We see scope for wider ranges and quick reversals. That favors smaller position sizes, dry powder, and clear buy zones. Avoid chasing gaps higher. Focus on quality balance sheets and steady cash flows. SPY stock remains the core S&P 500 ETF for exposure, but allocations can be staged to manage headline risk.
Key signals for SPY in this tape
Watch the 50-day and 200-day moving averages for trend confirmation and the slope of each line. Rising volatility typically widens ranges, so expect more tests of recent support. The fund’s income yield near 1.06% offers limited downside cushion, so timing entries and respecting stops matter more in headline-driven tape.
Leadership concentration can strain rallies. Track equal-weight versus market-cap S&P 500, sector breadth, and the health of semis and software. Persistent negative breadth often precedes deeper pullbacks. If leadership broadens and new highs expand, conviction improves. If mega-caps rally alone while breadth erodes, be cautious with new SPY stock adds.

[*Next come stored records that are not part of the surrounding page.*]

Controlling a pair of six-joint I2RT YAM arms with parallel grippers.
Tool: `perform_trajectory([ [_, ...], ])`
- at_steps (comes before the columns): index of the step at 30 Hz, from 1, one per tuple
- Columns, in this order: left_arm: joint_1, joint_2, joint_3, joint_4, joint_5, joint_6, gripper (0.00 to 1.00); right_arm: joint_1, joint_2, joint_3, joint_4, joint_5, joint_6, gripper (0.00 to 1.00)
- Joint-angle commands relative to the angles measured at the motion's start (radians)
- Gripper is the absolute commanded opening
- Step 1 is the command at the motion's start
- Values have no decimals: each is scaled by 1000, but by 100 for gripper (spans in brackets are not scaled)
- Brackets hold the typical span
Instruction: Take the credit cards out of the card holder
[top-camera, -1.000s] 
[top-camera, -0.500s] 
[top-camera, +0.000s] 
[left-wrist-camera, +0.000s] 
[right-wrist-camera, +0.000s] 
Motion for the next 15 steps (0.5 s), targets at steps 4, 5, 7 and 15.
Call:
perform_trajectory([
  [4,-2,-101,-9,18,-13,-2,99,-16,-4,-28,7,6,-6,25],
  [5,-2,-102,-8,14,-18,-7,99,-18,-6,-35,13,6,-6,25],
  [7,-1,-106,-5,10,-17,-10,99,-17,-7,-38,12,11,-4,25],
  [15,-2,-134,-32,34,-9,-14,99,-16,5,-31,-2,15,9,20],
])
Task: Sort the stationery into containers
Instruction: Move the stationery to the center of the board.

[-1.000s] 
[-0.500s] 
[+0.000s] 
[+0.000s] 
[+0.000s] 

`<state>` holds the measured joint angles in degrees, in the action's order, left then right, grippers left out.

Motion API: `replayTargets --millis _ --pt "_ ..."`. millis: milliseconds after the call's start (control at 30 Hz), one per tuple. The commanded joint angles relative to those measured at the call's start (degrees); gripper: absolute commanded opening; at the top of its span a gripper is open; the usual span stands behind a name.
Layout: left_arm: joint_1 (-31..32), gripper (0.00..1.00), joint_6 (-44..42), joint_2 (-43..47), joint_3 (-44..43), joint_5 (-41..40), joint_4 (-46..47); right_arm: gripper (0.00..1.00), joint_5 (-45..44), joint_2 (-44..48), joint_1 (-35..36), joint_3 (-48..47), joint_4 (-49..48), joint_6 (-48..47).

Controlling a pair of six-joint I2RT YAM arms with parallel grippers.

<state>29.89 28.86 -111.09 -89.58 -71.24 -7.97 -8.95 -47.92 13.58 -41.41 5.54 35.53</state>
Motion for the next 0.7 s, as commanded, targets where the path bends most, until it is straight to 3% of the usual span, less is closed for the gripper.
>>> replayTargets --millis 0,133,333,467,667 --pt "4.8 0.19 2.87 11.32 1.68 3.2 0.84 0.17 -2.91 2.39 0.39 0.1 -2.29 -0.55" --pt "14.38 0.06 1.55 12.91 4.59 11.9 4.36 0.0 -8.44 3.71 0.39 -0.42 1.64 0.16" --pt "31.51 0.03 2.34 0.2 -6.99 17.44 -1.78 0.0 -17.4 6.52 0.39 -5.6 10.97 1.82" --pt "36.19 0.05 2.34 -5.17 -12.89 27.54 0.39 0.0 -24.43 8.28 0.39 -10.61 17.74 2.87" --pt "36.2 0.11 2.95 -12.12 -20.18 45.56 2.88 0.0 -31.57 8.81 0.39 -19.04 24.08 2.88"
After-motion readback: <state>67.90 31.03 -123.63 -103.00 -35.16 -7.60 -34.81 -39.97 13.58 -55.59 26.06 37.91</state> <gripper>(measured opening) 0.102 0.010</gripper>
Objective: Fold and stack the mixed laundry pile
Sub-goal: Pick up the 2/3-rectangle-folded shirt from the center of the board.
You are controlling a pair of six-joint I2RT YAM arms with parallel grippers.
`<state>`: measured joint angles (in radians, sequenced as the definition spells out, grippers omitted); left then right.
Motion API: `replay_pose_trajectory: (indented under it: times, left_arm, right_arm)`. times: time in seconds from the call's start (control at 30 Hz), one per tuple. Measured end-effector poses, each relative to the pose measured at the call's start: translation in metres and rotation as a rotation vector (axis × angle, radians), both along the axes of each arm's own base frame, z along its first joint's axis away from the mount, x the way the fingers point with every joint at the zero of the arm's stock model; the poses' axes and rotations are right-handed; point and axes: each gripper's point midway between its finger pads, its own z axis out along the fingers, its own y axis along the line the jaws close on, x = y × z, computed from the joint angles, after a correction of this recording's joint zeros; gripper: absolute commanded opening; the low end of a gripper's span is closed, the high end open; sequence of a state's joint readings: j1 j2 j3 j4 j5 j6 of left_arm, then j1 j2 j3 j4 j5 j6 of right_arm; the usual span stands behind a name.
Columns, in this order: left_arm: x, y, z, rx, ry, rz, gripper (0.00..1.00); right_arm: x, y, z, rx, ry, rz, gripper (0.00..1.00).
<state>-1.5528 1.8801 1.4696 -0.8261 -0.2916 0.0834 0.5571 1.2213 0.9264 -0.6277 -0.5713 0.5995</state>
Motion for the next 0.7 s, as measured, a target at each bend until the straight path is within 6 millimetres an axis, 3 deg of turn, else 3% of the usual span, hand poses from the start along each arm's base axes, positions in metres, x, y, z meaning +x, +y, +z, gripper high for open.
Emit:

What Canadian investors can do now
Tariff concerns can lift USD in risk-off periods, pressuring CAD. Decide if CAD-hedged S&P 500 ETF exposure fits your plan. Hedged products reduce currency swings, while unhedged can benefit when USD rises. Align the choice with your spending currency, time horizon, and your comfort with added FX volatility.
Use staged buys to average into weakness, not all at once. Predefine support levels and risk per trade. Consider trimming crowded winners, rotate toward quality, and keep a cash buffer for dislocations. For core exposure, add to SPY stock on decisive retests that hold, and avoid leverage during headline spikes.
Final Thoughts
Tariff concerns and a cautious Tom Lee forecast created a noisy session, with rallies failing and defensives working better. For Canadian investors, this is a time to slow down, not stand still. Keep core S&P 500 ETF exposure, but scale in with smaller adds and clear risk limits. Watch the 50-day and 200-day averages, market breadth, and sector leadership for confirmation. Consider whether CAD hedging fits your needs, since FX can swing during risk-off days. If breadth improves and sellers fail to break support, we would add gradually to SPY stock. If leadership narrows and support cracks, we would wait for stronger signals. Discipline and patience should guide every move.
FAQs
Why did SPY stock swing so much on January 21?
Tariff concerns tied to reports about Greenland and EU goods hit risk appetite, producing quick shifts between buying and selling. Intraday rebounds failed as fresh headlines crossed. Liquidity looked thin around drops, and breadth weakened, so rallies did not stick. The tape favored patience over chasing strength.
What is Tom Lee’s forecast telling SPY stock investors?
Tom Lee flagged a near-term S&P 500 drawdown as the market digests a Fed leadership transition, AI repricing, and weak technicals. He sees a better setup later in 2026. For investors, this suggests smaller positions, staged entries, and tighter risk controls while waiting for stronger breadth.
Should Canadians hedge S&P 500 ETF exposure when tariff concerns rise?
Hedging reduces currency swings, which helps if USD weakens. Unhedged exposure can help when USD rises in risk-off periods. Choose based on your spending currency, time horizon, and risk tolerance. A mix can work, pairing core unhedged with some CAD-hedged exposure for balance during volatile stretches.
Is now a buy for SPY stock or is it better to wait?
We would avoid chasing strength after headline spikes. Scale in on decisive support holds and improving breadth. If leadership broadens and sellers fail to break key averages, add gradually. If breadth deteriorates and support cracks, keep cash ready and wait for better risk‑reward setups.
Disclaimer:
The content shared by Meyka AI PTY LTD is solely for research and informational purposes. Meyka is not a financial advisory service, and the information provided should not be considered investment or trading advice.